* **Work to be completed**:
This exercise calls for every line of the data below with the string "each" in it.

* **Supplied information**:
'''
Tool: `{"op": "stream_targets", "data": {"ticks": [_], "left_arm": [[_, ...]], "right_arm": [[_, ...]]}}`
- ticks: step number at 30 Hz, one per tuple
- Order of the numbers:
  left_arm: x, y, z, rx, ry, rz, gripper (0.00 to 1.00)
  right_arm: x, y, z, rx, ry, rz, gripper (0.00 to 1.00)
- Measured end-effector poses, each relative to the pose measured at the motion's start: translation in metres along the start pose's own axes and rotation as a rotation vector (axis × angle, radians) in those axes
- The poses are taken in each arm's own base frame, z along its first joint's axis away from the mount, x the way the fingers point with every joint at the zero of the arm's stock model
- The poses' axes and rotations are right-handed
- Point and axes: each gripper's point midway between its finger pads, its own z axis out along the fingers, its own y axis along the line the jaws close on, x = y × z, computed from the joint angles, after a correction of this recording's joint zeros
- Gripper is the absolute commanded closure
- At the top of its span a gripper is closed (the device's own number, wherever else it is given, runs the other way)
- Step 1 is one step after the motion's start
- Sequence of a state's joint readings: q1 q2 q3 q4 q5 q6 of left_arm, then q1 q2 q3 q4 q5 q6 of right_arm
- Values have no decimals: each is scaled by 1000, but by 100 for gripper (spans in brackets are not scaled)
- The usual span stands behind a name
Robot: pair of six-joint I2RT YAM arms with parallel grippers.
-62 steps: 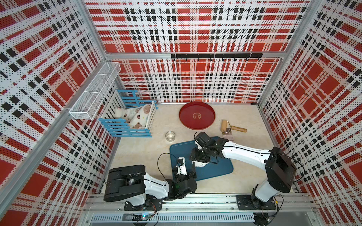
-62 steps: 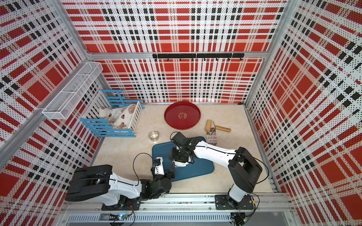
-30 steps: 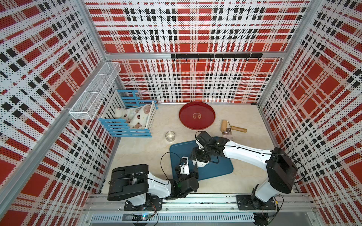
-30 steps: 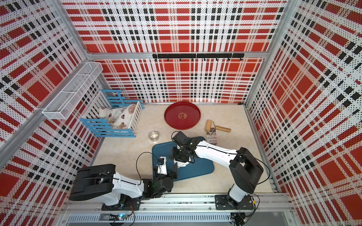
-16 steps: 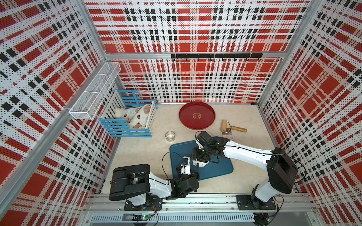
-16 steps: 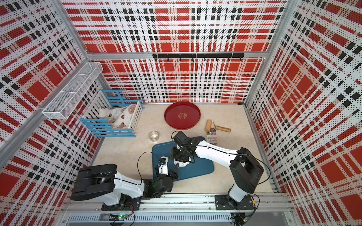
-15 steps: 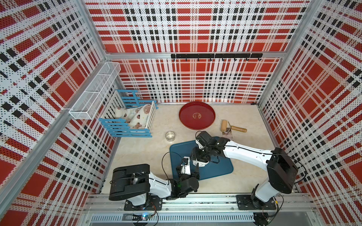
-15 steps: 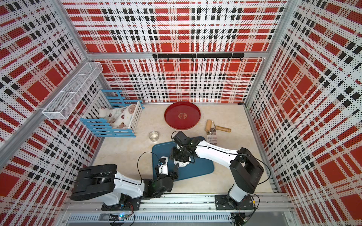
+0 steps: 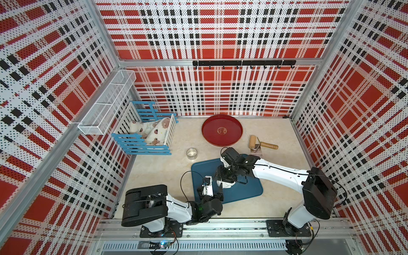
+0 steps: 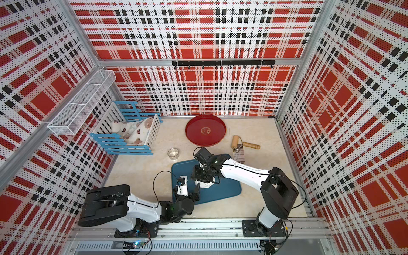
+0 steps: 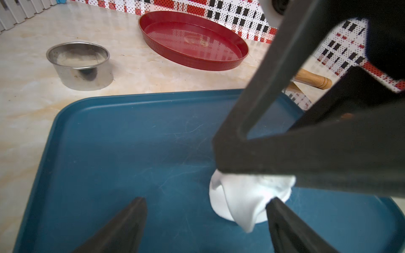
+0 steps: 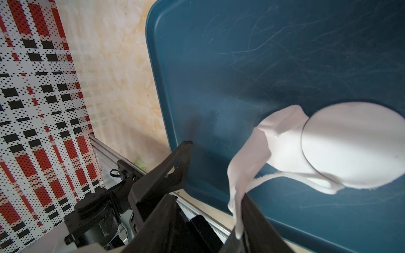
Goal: Roll out the dumpling wrappers from the dough
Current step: Remove the dumpling wrapper from the work surface.
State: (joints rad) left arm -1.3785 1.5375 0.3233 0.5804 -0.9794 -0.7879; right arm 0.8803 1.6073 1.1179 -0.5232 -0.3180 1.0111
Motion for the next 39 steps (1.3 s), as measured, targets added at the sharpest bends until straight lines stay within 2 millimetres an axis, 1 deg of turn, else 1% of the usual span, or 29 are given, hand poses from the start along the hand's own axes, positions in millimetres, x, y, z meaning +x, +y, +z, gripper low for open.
{"op": "stream_targets", "data": {"ticks": [3, 7, 12, 18, 23, 27, 32, 35, 39], "left_arm": [[-4, -5, -5, 28, 0, -14, 11], [-11, 0, -13, 52, -9, -48, 11], [-22, 16, -26, 77, -32, -124, 12], [-46, 34, -43, 107, -91, -268, 12], [-70, 56, -55, 79, -150, -401, 11], [-83, 76, -62, 42, -189, -464, 12], [-98, 98, -66, -5, -226, -503, 12], [-99, 107, -63, -43, -221, -487, 12], [-101, 114, -60, -85, -207, -464, 12]], "right_arm": [[-3, 5, -2, -10, -6, -6, 50], [-9, 17, -5, -33, -19, -16, 51], [-16, 29, -6, -57, -26, -24, 51], [-20, 38, -6, -75, -27, -30, 51], [-19, 45, -1, -80, -19, -38, 51], [-16, 56, 3, -89, -10, -55, 51], [-14, 71, 5, -109, -7, -72, 51], [-12, 77, 6, -115, -4, -75, 51], [-9, 80, 11, -112, 5, -70, 51]]}}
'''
* **Response to the exercise**:
- Measured end-effector poses, each relative to the pose measured at the motion's start: translation in metres along the start pose's own axes and rotation as a rotation vector (axis × angle, radians) in those axes
- The poses are taken in each arm's own base frame, z along its first joint's axis away from the mount, x the way the fingers point with every joint at the zero of the arm's stock model
- Point and axes: each gripper's point midway between its finger pads, its own z axis out along the fingers, its own y axis along the line the jaws close on, x = y × z, computed from the joint angles, after a correction of this recording's joint zeros
- Values have no decimals: each is scaled by 1000, but by 100 for gripper (spans in brackets are not scaled)

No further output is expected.